● COLLECTED DATA:
◇ ◇ ◇ ◇

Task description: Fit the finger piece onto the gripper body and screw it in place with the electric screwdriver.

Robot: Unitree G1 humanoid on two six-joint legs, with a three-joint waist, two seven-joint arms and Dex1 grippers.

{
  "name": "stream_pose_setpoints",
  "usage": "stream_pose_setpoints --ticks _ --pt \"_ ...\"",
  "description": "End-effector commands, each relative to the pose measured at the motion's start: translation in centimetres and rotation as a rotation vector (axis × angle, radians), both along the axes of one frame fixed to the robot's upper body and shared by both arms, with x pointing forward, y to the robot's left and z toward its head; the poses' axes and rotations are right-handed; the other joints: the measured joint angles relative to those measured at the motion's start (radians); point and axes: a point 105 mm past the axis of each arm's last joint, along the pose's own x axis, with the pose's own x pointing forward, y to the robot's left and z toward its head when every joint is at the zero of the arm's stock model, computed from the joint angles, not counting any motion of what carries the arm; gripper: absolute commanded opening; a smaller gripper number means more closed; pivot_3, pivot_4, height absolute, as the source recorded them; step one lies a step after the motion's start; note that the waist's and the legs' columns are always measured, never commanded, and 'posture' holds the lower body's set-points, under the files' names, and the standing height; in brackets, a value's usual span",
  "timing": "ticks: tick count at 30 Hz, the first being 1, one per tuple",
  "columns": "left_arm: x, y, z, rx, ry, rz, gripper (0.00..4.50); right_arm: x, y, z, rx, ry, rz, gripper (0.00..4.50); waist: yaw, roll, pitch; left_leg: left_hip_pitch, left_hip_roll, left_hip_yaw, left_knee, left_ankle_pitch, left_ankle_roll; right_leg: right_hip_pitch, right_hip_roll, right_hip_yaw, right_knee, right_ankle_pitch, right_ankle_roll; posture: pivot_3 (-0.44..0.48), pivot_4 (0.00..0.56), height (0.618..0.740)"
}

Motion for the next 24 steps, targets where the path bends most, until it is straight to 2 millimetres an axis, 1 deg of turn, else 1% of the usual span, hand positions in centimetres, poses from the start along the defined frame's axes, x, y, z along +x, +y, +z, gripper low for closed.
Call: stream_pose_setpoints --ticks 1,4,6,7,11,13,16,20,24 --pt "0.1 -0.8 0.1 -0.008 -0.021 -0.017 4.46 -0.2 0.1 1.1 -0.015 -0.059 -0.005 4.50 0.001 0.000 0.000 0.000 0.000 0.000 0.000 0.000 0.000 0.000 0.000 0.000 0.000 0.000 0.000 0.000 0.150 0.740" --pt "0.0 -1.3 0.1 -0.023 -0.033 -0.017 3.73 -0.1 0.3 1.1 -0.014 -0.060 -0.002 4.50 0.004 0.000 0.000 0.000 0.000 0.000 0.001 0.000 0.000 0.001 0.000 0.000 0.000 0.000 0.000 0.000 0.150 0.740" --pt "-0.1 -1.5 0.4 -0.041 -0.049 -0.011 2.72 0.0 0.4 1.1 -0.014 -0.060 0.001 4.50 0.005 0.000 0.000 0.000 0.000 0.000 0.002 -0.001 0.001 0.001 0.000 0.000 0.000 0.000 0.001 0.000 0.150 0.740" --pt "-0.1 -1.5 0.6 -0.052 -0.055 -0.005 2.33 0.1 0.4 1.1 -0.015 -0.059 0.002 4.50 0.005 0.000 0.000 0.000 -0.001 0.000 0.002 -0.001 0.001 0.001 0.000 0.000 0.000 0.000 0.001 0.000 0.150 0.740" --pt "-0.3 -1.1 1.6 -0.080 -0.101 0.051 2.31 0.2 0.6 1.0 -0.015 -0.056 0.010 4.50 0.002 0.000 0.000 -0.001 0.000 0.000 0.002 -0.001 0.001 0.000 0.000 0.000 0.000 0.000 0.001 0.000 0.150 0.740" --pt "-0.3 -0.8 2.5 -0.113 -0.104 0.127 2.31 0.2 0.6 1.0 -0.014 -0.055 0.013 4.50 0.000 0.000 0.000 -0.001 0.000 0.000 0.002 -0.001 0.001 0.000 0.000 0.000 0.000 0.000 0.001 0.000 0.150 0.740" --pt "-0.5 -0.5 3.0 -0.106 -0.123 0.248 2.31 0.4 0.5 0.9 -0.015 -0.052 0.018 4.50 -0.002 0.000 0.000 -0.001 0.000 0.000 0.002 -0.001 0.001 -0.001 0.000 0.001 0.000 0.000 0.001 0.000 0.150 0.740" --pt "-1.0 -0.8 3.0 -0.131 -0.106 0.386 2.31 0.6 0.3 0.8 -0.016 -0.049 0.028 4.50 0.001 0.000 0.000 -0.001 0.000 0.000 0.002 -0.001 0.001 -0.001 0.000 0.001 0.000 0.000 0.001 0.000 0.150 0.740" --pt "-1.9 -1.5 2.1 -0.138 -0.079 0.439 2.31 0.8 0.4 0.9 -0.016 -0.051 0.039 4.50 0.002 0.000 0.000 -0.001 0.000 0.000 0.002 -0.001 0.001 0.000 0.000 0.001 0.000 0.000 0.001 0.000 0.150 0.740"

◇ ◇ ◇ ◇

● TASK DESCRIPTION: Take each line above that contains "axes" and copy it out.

● TASK RESPONSE:
  "description": "End-effector commands, each relative to the pose measured at the motion's start: translation in centimetres and rotation as a rotation vector (axis × angle, radians), both along the axes of one frame fixed to the robot's upper body and shared by both arms, with x pointing forward, y to the robot's left and z toward its head; the poses' axes and rotations are right-handed; the other joints: the measured joint angles relative to those measured at the motion's start (radians); point and axes: a point 105 mm past the axis of each arm's last joint, along the pose's own x axis, with the pose's own x pointing forward, y to the robot's left and z toward its head when every joint is at the zero of the arm's stock model, computed from the joint angles, not counting any motion of what carries the arm; gripper: absolute commanded opening; a smaller gripper number means more closed; pivot_3, pivot_4, height absolute, as the source recorded them; step one lies a step after the motion's start; note that the waist's and the legs' columns are always measured, never commanded, and 'posture' holds the lower body's set-points, under the files' names, and the standing height; in brackets, a value's usual span",
Motion for the next 24 steps, targets where the path bends most, until it is straight to 2 millimetres an axis, 1 deg of turn, else 1% of the usual span, hand positions in centimetres, poses from the start along the defined frame's axes, x, y, z along +x, +y, +z, gripper low for closed.

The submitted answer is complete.